Fin dalla vigilia delle elezioni, le prime libere da 25 anni, la Premio Nobel per la pace è stata data favorita, ma non è detto che riesca a ottenere la maggioranza in Parlamento, né è certo quanto potere le sarà ammesso di esercitare. Questo principalmente perché i militari, secondo la Costituzione, nominano il 25% delle Camere e i partiti legati ai gruppi etnici godono di ampio sostegno.
La vittoria di Suu Kyi, se arriverà, rischia di essere ridimensionata dall’esercito e da tutte le regole che gli garantiscono un parziale mantenimento dello status quo. In primis con l’emedamento alla Costituzione che le impedisce di ricoprire la carica di presidente, avendo due figli con passaporto straniero (britannico, come il marito). Anche se Suu Kyi, in campagna elettorale, ha promesso che in caso di vittoria guiderà comunque il governo, con un ruolo “al di sopra del presidente”. Un esecutivo, però, dove diversi membri chiave sono nominati proprio dai militari.
Domenica il presidente Thein Sein ha ribadito che il risultato sarà rispettato. Come non avvenne nelle elezioni del 1990, quando la Lnd vinse le elezioni ma la giunta ignorò il risultato e restò al potere. E come non accadde nel 2010, quando i partiti pro-militari corsero indisturbati perché la Lega boicottò il voto a causa della non ammissione della sua leader, che era (di nuovo) agli arresti domiciliari. L’esercito cedette il potere a un governo civile l’anno dopo e Thein Sein, premier nella giunta, fu messo alla sua guida.
“Accetteremo la volontà degli elettori, qualunque essa sia”, ha detto Sein dopo aver votato nella remota capitale Naypyidaw. Suu Kyi spera in una vittoria della Lnd con un sostegno così ampio da poter stabilire una vera democrazia nel Paese. Una democrazia non limitata alle riforme sinora applicate dal governo in carica, che giudica parziali. Gli strascichi della dittatura che ha segnato la Birmania dal 1962 al 2011 restano evidenti. La società è afflitta da grave diseguaglianza, la libertà di stampa è stata promossa ma continuano gil arresti di giornalisti e attivisti, proseguono conflitti con gruppi di guerriglieri per motivi etnici, e i musulmani restano discriminati come accade soprattutto alla minoranza Rohingya.
Il voto si è svolto in modo ordinato seppure con qualche irregolarità. Lo ha confermato Alexander Lambsdorff, a Rangoon in qualità di capo della missione di osservatori dell’Unione europea, citato da Channel News. “In nessun Paese le elezioni sono perfette”, ha detto.

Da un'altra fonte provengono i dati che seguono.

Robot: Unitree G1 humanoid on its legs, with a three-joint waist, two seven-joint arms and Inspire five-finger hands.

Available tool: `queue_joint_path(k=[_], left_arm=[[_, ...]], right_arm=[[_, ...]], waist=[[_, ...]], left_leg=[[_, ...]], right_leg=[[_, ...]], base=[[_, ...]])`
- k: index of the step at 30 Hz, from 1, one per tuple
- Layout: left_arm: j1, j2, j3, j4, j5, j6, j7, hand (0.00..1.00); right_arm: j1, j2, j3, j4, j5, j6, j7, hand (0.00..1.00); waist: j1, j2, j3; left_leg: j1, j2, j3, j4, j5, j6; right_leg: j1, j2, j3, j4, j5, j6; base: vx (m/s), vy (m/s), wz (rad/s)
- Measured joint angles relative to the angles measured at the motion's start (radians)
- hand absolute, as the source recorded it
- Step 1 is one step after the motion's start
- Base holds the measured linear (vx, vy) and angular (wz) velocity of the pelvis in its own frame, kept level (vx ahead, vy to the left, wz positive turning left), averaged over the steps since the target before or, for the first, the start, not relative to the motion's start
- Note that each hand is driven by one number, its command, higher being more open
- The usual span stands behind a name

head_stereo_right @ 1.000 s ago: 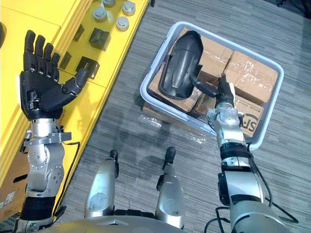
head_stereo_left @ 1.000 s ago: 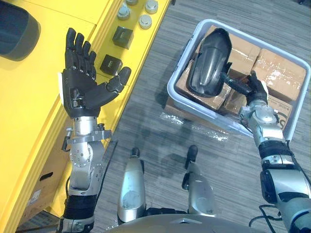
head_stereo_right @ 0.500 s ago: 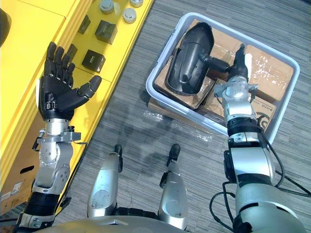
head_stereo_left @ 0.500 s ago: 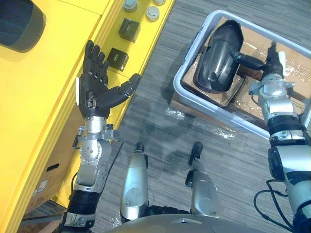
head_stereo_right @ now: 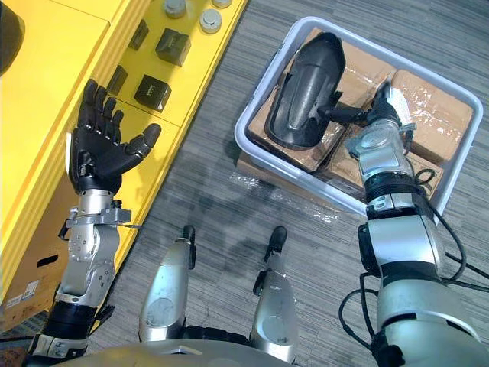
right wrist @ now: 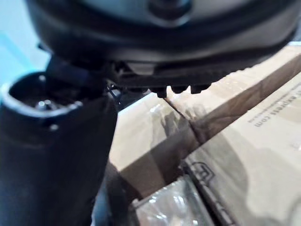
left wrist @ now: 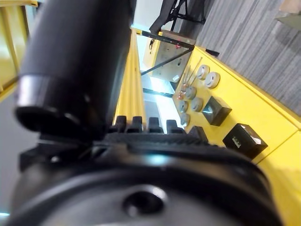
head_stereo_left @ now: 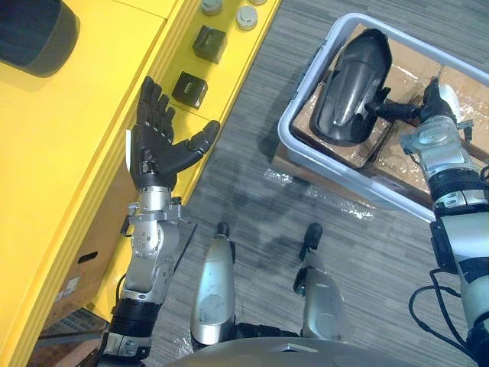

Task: Walk over and take three plastic housings, then place them on the shelf

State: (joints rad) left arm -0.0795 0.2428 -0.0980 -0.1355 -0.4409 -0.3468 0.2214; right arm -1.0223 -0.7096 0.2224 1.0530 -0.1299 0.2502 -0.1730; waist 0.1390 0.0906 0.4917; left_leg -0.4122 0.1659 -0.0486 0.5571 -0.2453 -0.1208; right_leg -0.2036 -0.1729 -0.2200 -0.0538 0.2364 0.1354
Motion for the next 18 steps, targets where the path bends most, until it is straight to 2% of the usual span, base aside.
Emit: queue_joint_path(k=[4, 7, 13, 18], left_arm=[[-0.007, 0.002, -0.01, 0.028, -0.027, 0.0, 0.004, 1.0], [-0.033, 0.002, -0.018, 0.05, -0.027, -0.001, 0.005, 1.0], [-0.058, 0.011, -0.024, 0.061, -0.039, -0.003, 0.002, 1.0], [-0.056, 0.011, -0.024, 0.068, -0.064, -0.014, -0.01, 1.0]], right_arm=[[-0.044, -0.006, 0.046, 0.044, -0.087, -0.017, 0.029, 0.0], [-0.074, -0.046, 0.09, 0.075, -0.142, -0.027, 0.019, 0.0], [-0.102, -0.074, 0.171, 0.095, -0.251, -0.048, 0.006, 0.0], [-0.09, -0.071, 0.222, 0.113, -0.259, -0.077, 0.006, 0.0]], waist=[[0.003, 0.02, 0.002], [0.023, 0.032, 0.002], [0.048, 0.032, 0.001], [0.05, 0.032, 0.001]], left_leg=[[-0.001, 0.0, -0.003, -0.004, 0.004, -0.001], [-0.006, 0.0, -0.005, -0.009, 0.009, -0.002], [-0.023, -0.003, -0.019, -0.047, 0.043, -0.012], [-0.029, -0.005, -0.029, -0.055, 0.05, -0.014]], right_leg=[[-0.001, 0.001, -0.004, 0.0, 0.0, 0.0], [-0.006, 0.001, -0.007, -0.001, 0.001, -0.001], [-0.032, 0.002, -0.026, -0.003, 0.005, -0.006], [-0.032, 0.002, -0.039, -0.002, 0.005, -0.008]], base=[[-0.03, 0.01, 0.01], [-0.04, 0.011, 0.04], [-0.03, -0.009, 0.06], [-0.02, 0.001, 0.06]])
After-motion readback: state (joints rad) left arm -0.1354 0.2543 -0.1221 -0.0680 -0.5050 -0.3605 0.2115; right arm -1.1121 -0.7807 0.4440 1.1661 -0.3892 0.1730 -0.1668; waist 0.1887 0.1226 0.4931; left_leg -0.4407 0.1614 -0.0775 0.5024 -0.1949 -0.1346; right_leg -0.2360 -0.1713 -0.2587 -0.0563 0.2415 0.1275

Dopo le denunce ricevute durante la campagna elettorale, domenica la Commissione statale ha avuto nuove segnalazioni, tra cui errori nelle liste e intimidazioni. In uno dei casi più eclatanti, il ministro dei Trasporti Than Tun ha rischiato di non votare perché qualcuno lo aveva già fatto a suo nome, hanno riferito i media birmani.